## PROBLEM DESCRIPTION
Up to and including the line with "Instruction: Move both", please set down the entries below exactly, starting from the first line.

## PROVIDED RECORDS
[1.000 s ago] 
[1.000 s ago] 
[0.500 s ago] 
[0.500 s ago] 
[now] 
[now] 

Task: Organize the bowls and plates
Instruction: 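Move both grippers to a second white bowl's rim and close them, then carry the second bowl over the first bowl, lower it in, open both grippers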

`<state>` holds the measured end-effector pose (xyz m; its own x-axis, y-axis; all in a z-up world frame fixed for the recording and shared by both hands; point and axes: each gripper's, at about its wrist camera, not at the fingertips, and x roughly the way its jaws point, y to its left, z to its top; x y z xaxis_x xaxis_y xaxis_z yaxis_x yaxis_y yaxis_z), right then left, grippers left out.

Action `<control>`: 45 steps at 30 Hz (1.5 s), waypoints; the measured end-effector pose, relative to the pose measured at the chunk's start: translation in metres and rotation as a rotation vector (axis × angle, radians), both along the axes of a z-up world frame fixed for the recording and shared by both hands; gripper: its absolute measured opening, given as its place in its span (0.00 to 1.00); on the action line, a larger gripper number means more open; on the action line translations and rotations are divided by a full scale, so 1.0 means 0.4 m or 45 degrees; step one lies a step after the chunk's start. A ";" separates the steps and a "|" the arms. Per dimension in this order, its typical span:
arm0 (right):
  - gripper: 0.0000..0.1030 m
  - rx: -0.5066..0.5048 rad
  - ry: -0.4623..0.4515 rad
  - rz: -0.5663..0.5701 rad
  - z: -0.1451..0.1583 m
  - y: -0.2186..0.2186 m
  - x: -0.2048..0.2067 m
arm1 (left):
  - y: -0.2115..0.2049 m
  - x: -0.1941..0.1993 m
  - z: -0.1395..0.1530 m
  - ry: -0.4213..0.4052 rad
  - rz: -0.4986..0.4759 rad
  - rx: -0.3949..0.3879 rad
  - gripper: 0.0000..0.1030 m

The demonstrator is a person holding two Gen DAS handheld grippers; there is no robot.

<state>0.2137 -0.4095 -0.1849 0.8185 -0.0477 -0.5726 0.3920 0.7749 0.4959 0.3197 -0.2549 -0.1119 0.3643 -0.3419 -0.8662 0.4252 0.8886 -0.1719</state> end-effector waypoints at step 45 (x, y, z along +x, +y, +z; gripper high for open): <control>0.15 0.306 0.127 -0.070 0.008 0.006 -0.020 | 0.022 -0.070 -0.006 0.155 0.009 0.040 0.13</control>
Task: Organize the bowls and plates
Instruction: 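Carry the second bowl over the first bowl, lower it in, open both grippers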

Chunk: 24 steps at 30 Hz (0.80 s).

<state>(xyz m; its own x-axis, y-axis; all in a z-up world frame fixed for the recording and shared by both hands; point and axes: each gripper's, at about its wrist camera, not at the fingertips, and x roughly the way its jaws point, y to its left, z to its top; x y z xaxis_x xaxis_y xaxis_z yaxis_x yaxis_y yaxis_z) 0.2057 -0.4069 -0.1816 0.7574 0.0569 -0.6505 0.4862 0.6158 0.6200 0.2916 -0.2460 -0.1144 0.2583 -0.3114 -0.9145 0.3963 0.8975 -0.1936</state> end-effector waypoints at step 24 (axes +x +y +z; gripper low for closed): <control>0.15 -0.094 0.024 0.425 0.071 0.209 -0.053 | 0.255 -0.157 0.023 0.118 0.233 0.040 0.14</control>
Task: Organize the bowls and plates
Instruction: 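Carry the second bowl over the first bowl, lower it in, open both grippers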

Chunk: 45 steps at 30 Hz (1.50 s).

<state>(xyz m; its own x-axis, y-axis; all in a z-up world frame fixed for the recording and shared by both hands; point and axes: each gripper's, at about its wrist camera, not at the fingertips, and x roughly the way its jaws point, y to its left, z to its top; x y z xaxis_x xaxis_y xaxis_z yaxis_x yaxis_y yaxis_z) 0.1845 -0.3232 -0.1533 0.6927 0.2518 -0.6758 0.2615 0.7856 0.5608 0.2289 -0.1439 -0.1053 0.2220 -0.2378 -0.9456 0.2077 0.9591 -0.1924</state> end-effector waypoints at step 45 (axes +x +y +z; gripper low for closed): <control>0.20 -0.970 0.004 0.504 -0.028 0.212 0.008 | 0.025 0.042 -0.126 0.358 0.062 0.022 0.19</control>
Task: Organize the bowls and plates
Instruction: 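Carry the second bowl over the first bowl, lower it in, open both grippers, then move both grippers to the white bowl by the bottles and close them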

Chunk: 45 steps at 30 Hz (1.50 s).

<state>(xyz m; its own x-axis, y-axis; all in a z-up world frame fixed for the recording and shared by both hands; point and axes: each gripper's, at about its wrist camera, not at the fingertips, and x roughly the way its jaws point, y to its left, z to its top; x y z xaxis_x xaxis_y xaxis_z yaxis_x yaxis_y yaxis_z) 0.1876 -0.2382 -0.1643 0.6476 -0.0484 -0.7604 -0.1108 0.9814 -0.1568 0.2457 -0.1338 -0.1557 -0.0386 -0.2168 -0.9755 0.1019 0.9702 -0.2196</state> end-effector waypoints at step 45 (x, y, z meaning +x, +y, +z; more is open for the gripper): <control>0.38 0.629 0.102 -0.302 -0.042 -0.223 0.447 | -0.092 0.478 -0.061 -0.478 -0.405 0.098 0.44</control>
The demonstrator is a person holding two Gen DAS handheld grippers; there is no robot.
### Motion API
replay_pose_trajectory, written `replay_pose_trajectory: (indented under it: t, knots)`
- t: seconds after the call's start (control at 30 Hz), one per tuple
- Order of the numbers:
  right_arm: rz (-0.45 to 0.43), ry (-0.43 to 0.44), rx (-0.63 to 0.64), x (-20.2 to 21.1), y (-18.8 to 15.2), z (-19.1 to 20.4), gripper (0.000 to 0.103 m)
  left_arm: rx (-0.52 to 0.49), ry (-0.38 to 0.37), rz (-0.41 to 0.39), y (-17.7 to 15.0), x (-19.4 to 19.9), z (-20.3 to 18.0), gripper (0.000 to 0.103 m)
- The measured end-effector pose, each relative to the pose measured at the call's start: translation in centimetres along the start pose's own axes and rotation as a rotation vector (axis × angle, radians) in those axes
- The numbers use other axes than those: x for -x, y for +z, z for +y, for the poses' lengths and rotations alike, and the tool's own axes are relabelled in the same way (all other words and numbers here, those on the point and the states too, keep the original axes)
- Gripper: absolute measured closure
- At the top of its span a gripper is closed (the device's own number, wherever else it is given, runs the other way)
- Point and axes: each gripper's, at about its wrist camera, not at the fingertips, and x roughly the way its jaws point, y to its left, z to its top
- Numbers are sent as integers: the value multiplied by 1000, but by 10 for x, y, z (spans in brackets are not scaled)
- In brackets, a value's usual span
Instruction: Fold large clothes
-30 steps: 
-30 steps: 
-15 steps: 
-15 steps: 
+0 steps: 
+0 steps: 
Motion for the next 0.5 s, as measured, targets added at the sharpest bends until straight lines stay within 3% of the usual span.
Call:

## TASK SOLUTION
[1.000 s ago] 
[1.000 s ago] 
[0.500 s ago] 
[0.500 s ago] 
[now] 
[now] 

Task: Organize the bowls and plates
Instruction: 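Move both grippers to a second white bowl's rim and close them, then carry the second bowl over the first bowl, lower it in, open both grippers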

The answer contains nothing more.